» **Your instructions**
Reproduce the lines of the material exactly, excluding every image.

» **Exercise data**
§
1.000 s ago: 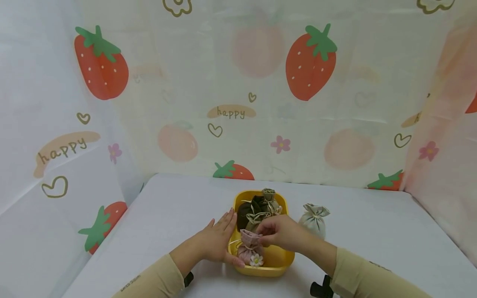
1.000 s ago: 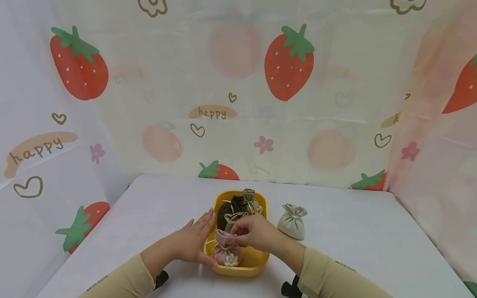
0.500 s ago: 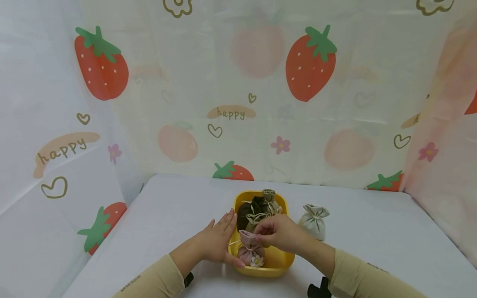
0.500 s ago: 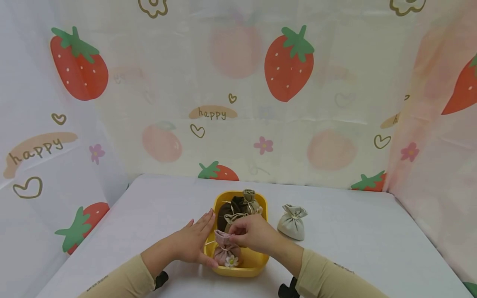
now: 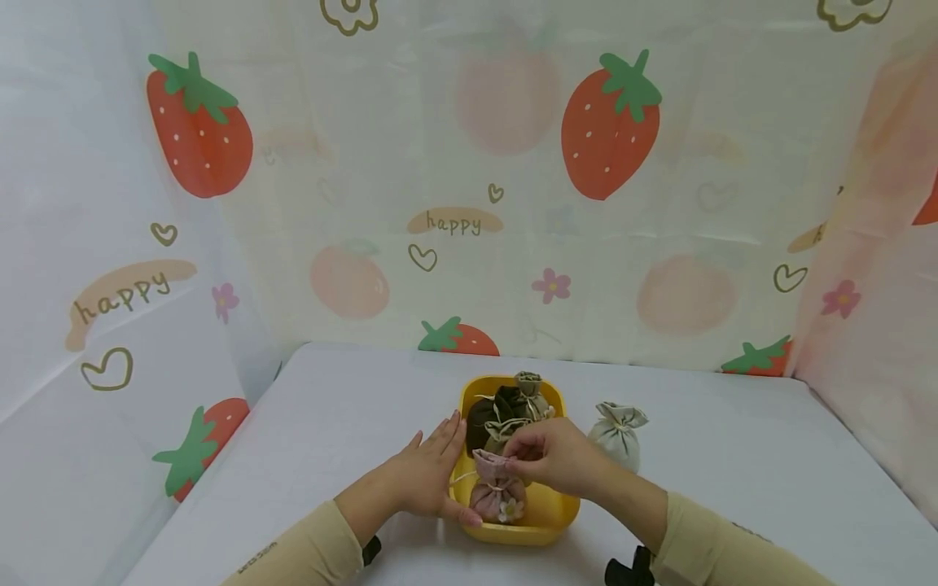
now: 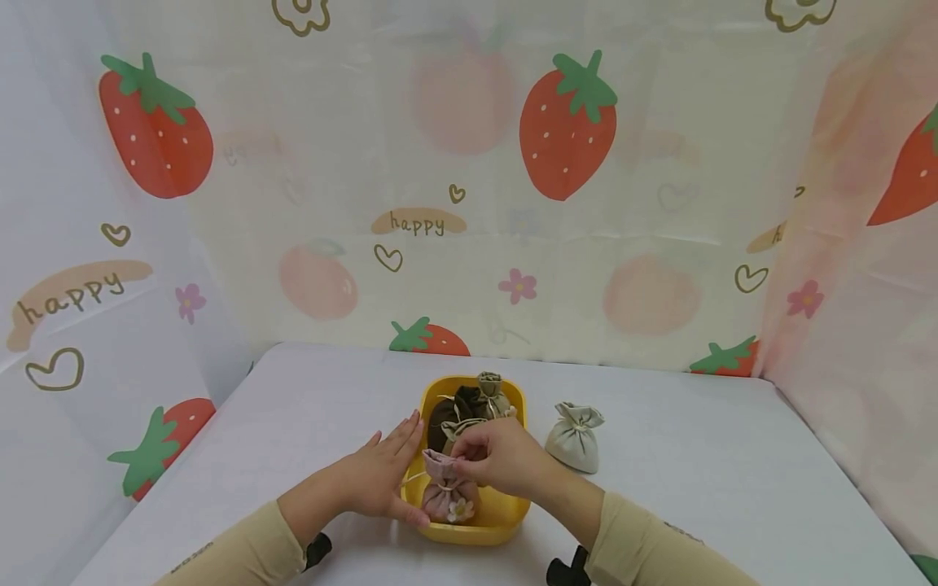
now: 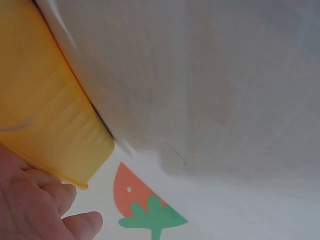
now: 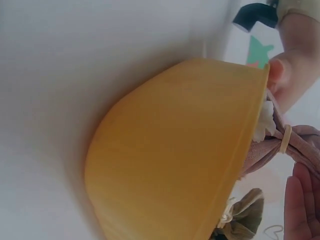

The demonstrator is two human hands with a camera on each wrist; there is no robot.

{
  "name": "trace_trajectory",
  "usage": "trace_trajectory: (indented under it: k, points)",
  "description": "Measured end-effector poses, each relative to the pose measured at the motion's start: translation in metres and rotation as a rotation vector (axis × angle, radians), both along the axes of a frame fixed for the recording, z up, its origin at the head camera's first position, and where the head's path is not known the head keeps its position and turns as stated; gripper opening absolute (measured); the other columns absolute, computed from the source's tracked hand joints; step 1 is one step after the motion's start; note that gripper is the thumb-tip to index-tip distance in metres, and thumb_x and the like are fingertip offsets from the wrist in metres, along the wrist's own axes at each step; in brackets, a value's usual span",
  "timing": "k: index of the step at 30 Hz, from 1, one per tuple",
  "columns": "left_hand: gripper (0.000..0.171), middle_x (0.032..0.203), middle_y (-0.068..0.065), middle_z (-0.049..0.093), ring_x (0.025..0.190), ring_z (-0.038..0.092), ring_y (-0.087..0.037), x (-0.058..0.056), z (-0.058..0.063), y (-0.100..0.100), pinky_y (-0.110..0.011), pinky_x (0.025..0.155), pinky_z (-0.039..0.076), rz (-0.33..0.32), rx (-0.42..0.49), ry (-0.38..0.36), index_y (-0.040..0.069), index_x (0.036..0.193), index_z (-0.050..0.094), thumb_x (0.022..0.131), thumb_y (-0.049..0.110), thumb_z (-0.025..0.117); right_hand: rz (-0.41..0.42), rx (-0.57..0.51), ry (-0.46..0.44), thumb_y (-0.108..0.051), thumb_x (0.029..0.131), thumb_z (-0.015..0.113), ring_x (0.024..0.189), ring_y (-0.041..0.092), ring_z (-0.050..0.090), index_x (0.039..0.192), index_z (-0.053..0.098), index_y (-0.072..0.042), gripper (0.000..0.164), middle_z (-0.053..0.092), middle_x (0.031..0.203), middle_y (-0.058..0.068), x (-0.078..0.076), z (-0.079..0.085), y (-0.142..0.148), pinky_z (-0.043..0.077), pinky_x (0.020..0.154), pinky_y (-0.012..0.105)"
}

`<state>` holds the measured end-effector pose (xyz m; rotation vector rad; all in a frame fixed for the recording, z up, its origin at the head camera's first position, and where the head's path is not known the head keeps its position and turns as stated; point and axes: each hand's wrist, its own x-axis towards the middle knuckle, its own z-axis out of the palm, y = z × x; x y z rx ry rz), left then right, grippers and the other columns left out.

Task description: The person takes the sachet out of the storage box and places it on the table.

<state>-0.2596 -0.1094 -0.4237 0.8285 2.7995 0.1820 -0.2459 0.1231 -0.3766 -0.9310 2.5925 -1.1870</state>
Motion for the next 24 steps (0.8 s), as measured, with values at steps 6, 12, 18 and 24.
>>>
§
» **Written reply**
1.000 s ago: 
1.000 s ago: 
0.500 s ago: 
0.500 s ago: 
now: 
now: 
now: 
now: 

The demonstrator is two human hands with a camera on each wrist; there is no robot.

{
  "name": "trace_trajectory",
  "usage": "trace_trajectory: (indented under it: k, points)",
  "description": "Measured end-effector poses, each relative to the pose measured at the motion's start: translation in metres and rotation as a rotation vector (axis × angle, radians), both along the axes of a frame fixed for the recording, z up, its origin at the head camera's first position, and where the head's path is not known the head keeps its position and turns as stated; gripper opening absolute (measured); the other columns absolute, computed from the source's tracked hand joints; step 1 is one step after the motion's start; note that gripper is the thumb-tip to index-tip distance in metres, and thumb_x and the like are fingertip offsets from the wrist in metres, along the wrist's own axes at each step; in brackets, a value's usual span",
  "timing": "k: index of the step at 30 Hz, from 1, one per tuple",
  "columns": "left_hand: gripper (0.000..0.171), middle_x (0.032..0.203), middle_y (-0.068..0.065), middle_z (-0.049..0.093), ring_x (0.025..0.190), ring_z (-0.038..0.092), ring_y (-0.087..0.037), x (-0.058..0.056), z (-0.058..0.063), y (-0.100..0.100), pinky_y (-0.110..0.011), pinky_x (0.025..0.155), pinky_z (-0.039..0.076), rz (-0.33..0.32), rx (-0.42..0.49), ry (-0.38..0.36), index_y (-0.040..0.069), index_x (0.036..0.193), index_z (-0.050..0.094), thumb_x (0.022..0.131), thumb_y (-0.049..0.110), thumb_z (-0.025..0.117); right_hand: rz (-0.41..0.42), rx (-0.57..0.51), ry (-0.46..0.44), thumb_y (-0.108..0.051), thumb_x (0.029..0.131), thumb_z (-0.015..0.113), ring_x (0.024..0.189), ring_y (-0.041..0.092), ring_z (-0.050..0.090), index_x (0.039..0.192), index_z (-0.053..0.098), index_y (-0.072..0.042), gripper (0.000..0.164), middle_z (-0.053..0.092), middle_x (0.031..0.203), middle_y (-0.058..0.068), x (-0.078..0.076), z (-0.079..0.085), y (-0.142..0.148), pinky_z (-0.043..0.077), pinky_x (0.020..0.154), pinky_y (-0.012..0.105)"
}

`<state>` holds the measured end-effector pose (xyz m; rotation vector rad; all in a frame fixed for the recording, z up, its origin at the head camera's first position, and where the head's path is not known the head keeps its position and turns as stated; point and axes: each hand's wrist, its own x-axis towards the middle knuckle, its own z-axis out of the palm, y = z × x; x y z rx ry rz), left then right, grippers and the other columns left out.

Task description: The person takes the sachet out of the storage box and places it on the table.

<state>-0.2596 -0.1094 -0.4237 0.8285 2.7995 0.1820 -0.2459 0.1231 -0.3766 -0.9310 2.5925 -1.1870</state>
Motion for the next 24 steps (0.8 s), as measured, with values at steps 6, 12, 18 and 24.
>>>

The answer has been fully stated.